Try it:
Below is a listing; reproduce each line of it exactly.

Data shown: Begin

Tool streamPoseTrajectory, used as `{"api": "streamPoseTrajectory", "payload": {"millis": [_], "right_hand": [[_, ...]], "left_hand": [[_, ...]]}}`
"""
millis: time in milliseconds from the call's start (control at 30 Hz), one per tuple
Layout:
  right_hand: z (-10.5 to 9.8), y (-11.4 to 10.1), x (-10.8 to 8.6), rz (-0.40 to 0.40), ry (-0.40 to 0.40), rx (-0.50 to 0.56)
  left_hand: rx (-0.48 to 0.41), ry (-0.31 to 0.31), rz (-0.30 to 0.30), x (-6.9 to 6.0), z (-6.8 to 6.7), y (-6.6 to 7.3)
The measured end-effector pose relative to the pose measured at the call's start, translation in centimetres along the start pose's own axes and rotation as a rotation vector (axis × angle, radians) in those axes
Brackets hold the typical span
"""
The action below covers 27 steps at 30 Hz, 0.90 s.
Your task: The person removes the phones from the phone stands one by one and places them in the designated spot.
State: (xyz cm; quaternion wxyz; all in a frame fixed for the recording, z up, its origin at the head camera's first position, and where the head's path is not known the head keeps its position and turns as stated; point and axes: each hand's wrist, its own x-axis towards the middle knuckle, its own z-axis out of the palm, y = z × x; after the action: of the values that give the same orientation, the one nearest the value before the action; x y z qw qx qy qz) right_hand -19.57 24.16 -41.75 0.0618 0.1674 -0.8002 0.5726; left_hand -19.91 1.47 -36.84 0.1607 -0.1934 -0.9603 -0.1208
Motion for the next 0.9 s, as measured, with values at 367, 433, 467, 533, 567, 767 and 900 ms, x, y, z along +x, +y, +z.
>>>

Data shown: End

Output below:
Tool streamPoseTrajectory, used as `{"api": "streamPoseTrajectory", "payload": {"millis": [_], "right_hand": [[_, ...]], "left_hand": [[_, ...]]}}`
"""
millis: time in milliseconds from the call's start (control at 30 Hz), one per tuple
Layout:
  right_hand: z (-10.5 to 9.8), y (-11.4 to 10.1), x (-10.8 to 8.6), rz (-0.40 to 0.40), ry (-0.40 to 0.40), rx (-0.50 to 0.56)
  left_hand: rx (-0.48 to 0.41), ry (-0.31 to 0.31), rz (-0.30 to 0.30), x (-6.9 to 6.0), z (-6.8 to 6.7), y (-6.6 to 7.3)
The measured end-effector pose relative to the pose measured at the call's start, translation in centimetres along the start pose's own axes and rotation as a rotation vector (axis × angle, radians) in those axes
Brackets hold the typical span
"""
The action below covers 27 steps at 30 Hz, 0.90 s.
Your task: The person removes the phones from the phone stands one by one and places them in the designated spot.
State: (xyz cm; quaternion wxyz; all in a frame fixed for the recording, z up, its origin at the head camera's first position, and where the head's path is not known the head keeps its position and turns as stated; point and axes: each hand's wrist, its own x-axis towards the middle knuckle, its own z-axis out of the palm, y = z × x; after the action: of the values that give the same orientation, the one nearest the value before the action; x y z qw qx qy qz) right_hand -19.57 24.16 -41.75 0.0618 0.1674 -0.8002 0.5726; left_hand -19.91 1.47 -36.84 0.1607 -0.1934 -0.9603 -0.1208
Motion for the next 0.9 s, as measured, with values at 367, 433, 467, 533, 567, 767 and 900 ms, x, y, z along +x, +y, +z.
>>>

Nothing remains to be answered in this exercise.